Activity:
Your task is to extract the lines from the one holding "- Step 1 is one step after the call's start" through the end of the material. Set them down exactly and add nothing.

Stored data:
• • • • •
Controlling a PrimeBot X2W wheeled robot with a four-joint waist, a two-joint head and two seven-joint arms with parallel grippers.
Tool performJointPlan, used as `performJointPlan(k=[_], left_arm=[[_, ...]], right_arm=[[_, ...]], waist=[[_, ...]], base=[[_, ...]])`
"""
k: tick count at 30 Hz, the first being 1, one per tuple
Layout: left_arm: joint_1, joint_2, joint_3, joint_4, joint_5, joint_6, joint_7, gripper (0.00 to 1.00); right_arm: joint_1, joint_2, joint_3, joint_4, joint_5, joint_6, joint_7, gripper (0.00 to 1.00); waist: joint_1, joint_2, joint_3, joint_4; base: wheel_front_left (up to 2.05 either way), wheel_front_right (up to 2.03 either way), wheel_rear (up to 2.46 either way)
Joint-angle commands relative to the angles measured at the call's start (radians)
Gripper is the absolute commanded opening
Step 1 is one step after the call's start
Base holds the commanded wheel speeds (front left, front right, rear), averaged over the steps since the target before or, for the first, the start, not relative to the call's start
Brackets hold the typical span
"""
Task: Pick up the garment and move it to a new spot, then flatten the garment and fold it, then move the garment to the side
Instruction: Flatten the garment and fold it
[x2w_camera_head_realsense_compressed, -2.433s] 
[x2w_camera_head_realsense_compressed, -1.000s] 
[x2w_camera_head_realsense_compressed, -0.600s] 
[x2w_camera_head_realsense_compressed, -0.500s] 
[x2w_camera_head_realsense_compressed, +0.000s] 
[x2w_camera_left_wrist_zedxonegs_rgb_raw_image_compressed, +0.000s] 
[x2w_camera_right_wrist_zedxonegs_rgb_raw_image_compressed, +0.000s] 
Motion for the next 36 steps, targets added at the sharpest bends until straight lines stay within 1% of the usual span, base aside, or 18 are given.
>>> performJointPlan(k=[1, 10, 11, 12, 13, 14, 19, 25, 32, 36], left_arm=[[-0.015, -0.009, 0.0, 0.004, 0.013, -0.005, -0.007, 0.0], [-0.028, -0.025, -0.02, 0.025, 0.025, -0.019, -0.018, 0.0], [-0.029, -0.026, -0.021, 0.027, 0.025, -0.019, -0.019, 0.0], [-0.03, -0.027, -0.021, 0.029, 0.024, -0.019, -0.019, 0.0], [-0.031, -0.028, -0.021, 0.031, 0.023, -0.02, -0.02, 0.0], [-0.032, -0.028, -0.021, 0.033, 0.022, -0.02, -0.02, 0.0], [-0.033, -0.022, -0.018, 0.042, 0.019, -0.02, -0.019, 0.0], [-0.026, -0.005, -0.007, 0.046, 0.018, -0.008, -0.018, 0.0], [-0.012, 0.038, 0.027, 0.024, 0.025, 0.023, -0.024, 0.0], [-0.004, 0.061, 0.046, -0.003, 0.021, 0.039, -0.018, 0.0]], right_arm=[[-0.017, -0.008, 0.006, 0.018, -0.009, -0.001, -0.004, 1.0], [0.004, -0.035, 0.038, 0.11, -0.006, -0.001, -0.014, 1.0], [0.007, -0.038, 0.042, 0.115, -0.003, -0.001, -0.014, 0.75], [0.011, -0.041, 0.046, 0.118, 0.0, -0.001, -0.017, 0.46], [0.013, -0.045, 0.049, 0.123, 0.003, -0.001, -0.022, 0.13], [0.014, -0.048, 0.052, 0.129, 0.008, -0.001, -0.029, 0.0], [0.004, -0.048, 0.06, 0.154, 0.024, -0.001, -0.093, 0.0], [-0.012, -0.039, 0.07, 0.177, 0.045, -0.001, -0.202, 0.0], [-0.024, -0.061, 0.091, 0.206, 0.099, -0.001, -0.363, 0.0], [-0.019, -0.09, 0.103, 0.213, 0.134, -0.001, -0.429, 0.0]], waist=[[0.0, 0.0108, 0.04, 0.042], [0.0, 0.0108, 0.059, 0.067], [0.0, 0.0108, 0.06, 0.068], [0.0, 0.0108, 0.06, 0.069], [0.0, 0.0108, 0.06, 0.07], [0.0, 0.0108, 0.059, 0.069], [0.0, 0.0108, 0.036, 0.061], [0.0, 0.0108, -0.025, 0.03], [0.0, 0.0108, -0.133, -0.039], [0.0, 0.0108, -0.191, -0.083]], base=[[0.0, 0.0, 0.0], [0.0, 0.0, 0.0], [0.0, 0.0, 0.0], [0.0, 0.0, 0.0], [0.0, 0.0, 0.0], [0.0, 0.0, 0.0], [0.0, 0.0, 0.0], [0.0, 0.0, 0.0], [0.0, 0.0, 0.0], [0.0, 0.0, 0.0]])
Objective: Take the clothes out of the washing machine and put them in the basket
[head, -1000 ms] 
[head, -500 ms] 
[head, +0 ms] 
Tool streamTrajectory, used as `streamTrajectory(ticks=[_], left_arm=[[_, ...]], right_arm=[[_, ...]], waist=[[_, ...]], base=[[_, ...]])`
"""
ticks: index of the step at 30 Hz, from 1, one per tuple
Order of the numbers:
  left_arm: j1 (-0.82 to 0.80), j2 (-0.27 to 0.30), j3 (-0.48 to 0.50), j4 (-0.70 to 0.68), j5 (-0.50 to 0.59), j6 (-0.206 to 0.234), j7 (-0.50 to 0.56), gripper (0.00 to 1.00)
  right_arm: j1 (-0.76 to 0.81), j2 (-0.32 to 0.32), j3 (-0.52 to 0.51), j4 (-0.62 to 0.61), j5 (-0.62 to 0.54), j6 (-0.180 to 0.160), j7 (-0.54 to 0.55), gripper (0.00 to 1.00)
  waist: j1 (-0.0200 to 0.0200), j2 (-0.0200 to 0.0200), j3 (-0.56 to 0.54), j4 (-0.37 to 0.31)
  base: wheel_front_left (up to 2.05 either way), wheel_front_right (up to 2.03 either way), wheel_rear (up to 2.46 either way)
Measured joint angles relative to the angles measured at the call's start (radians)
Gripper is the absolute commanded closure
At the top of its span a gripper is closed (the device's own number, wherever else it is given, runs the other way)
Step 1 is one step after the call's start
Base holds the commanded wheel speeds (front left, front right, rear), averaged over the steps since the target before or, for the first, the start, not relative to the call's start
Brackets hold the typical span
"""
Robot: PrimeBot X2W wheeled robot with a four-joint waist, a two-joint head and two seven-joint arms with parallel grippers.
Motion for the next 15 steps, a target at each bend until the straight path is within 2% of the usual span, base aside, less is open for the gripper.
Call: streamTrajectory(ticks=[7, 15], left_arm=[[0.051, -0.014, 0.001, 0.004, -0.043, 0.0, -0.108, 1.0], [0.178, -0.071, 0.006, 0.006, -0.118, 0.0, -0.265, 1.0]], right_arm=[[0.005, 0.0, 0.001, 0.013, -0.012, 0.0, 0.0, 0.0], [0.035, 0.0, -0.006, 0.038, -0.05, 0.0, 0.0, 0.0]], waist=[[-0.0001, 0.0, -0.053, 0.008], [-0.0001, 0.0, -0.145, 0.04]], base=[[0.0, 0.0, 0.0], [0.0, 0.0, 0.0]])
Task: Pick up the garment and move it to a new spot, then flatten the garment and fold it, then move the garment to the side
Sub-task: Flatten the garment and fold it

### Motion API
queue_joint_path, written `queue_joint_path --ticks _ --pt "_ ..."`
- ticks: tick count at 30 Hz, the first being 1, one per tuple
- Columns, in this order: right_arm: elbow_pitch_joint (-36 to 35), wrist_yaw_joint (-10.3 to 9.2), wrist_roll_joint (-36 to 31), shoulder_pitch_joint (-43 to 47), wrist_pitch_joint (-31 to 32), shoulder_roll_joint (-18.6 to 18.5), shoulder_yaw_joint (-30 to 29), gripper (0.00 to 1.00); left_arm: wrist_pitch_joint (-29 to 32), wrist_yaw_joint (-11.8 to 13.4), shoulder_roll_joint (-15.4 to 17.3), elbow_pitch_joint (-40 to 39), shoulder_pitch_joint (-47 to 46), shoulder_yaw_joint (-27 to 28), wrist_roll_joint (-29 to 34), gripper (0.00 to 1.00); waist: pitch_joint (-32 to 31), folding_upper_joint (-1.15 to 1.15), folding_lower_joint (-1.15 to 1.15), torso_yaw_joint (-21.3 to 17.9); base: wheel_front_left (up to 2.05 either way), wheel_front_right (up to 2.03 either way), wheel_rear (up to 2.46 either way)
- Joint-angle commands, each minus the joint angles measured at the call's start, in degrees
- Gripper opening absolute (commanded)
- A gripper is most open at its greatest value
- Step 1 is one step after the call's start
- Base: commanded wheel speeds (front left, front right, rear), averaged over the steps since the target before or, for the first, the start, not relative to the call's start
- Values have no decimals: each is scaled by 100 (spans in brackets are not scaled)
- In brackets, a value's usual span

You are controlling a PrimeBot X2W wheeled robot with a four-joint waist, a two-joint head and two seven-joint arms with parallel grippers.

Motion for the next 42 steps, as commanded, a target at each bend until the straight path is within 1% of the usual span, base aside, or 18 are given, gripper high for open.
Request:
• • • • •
Completed exercise:
- Step 1 is one step after the call's start
- Base: commanded wheel speeds (front left, front right, rear), averaged over the steps since the target before or, for the first, the start, not relative to the call's start
- Values have no decimals: each is scaled by 100 (spans in brackets are not scaled)
- In brackets, a value's usual span

You are controlling a PrimeBot X2W wheeled robot with a four-joint waist, a two-joint head and two seven-joint arms with parallel grippers.

Motion for the next 42 steps, as commanded, a target at each bend until the straight path is within 1% of the usual span, base aside, or 18 are given, gripper high for open.
Request:

The required output has been supplied.